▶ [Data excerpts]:
********
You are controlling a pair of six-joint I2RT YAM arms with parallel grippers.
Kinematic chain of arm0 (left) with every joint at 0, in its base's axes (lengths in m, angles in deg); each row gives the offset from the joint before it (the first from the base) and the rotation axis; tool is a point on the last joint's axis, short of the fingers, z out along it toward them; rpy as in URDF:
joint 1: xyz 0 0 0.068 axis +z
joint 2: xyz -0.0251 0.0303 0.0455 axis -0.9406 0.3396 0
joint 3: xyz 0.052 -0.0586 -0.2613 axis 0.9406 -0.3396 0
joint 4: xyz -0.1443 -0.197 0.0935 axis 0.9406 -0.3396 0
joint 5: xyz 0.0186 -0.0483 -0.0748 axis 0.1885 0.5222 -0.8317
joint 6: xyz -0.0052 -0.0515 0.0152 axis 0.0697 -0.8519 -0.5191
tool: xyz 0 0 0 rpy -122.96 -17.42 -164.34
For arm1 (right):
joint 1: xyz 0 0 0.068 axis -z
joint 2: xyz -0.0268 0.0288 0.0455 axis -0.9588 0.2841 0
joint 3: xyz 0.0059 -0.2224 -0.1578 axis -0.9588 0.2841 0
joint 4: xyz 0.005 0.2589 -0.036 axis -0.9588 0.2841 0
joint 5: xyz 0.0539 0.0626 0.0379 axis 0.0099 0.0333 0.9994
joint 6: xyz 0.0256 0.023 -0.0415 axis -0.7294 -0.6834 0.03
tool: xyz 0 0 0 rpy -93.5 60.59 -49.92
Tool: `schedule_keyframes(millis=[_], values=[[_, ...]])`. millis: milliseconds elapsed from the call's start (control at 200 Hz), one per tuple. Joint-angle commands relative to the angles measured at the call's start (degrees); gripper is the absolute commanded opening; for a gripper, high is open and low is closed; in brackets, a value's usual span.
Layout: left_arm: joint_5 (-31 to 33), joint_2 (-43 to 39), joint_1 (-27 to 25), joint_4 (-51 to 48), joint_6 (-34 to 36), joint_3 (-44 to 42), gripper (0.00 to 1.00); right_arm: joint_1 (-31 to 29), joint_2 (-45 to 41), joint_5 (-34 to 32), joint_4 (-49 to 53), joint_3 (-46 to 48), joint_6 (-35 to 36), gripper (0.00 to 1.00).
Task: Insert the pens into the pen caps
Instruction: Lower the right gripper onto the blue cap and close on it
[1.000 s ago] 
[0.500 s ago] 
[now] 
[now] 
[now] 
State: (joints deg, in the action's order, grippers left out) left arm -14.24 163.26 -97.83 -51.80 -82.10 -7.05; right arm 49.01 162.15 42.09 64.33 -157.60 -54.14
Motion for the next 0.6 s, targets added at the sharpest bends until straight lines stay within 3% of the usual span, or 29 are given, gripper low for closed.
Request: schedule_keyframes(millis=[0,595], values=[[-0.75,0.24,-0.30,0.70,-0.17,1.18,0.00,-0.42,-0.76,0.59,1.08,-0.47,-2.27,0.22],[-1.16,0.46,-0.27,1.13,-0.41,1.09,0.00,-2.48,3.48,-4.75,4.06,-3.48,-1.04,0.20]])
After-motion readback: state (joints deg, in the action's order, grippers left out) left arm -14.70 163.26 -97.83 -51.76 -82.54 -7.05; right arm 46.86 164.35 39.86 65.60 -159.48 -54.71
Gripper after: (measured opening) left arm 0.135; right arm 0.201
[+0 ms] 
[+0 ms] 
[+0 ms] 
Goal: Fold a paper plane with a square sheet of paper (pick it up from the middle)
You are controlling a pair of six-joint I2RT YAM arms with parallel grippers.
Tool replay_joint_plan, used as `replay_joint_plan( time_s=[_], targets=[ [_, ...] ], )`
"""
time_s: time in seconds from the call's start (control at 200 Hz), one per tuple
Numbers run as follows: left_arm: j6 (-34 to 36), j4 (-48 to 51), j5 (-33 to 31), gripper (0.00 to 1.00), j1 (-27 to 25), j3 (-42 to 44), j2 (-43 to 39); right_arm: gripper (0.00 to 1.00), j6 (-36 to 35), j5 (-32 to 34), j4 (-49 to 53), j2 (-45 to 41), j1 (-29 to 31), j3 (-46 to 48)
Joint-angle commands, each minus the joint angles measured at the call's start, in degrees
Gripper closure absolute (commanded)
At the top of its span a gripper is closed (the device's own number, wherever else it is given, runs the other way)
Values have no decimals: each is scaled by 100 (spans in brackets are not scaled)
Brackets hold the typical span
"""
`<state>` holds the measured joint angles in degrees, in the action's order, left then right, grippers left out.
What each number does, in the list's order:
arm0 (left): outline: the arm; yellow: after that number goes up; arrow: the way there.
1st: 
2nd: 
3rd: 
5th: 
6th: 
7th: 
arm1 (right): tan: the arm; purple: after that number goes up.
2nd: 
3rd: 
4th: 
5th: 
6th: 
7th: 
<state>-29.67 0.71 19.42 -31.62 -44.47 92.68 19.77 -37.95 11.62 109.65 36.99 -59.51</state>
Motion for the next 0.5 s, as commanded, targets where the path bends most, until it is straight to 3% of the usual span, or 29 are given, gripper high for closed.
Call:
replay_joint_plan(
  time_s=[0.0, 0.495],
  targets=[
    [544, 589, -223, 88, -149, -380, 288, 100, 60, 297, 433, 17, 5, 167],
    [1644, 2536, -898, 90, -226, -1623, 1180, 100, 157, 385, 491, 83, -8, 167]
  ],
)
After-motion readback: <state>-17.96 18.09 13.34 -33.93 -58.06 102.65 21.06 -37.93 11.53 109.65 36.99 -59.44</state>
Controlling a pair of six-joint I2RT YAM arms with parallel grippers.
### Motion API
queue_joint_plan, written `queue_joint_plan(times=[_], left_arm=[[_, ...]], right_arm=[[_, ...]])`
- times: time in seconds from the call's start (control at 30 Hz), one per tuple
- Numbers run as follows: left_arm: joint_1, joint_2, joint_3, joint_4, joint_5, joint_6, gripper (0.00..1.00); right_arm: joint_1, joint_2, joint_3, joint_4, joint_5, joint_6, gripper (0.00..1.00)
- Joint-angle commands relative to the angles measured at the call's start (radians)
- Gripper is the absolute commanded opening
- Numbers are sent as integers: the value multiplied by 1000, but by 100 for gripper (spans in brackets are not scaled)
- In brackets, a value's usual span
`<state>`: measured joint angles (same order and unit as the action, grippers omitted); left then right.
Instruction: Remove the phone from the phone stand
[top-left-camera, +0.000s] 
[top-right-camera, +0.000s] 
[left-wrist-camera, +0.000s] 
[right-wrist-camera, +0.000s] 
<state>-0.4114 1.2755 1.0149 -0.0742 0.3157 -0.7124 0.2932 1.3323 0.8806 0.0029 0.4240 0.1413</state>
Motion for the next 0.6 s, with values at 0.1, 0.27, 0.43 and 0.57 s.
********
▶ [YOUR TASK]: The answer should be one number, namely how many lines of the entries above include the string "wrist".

▶ [WRITTEN REPLY]: 2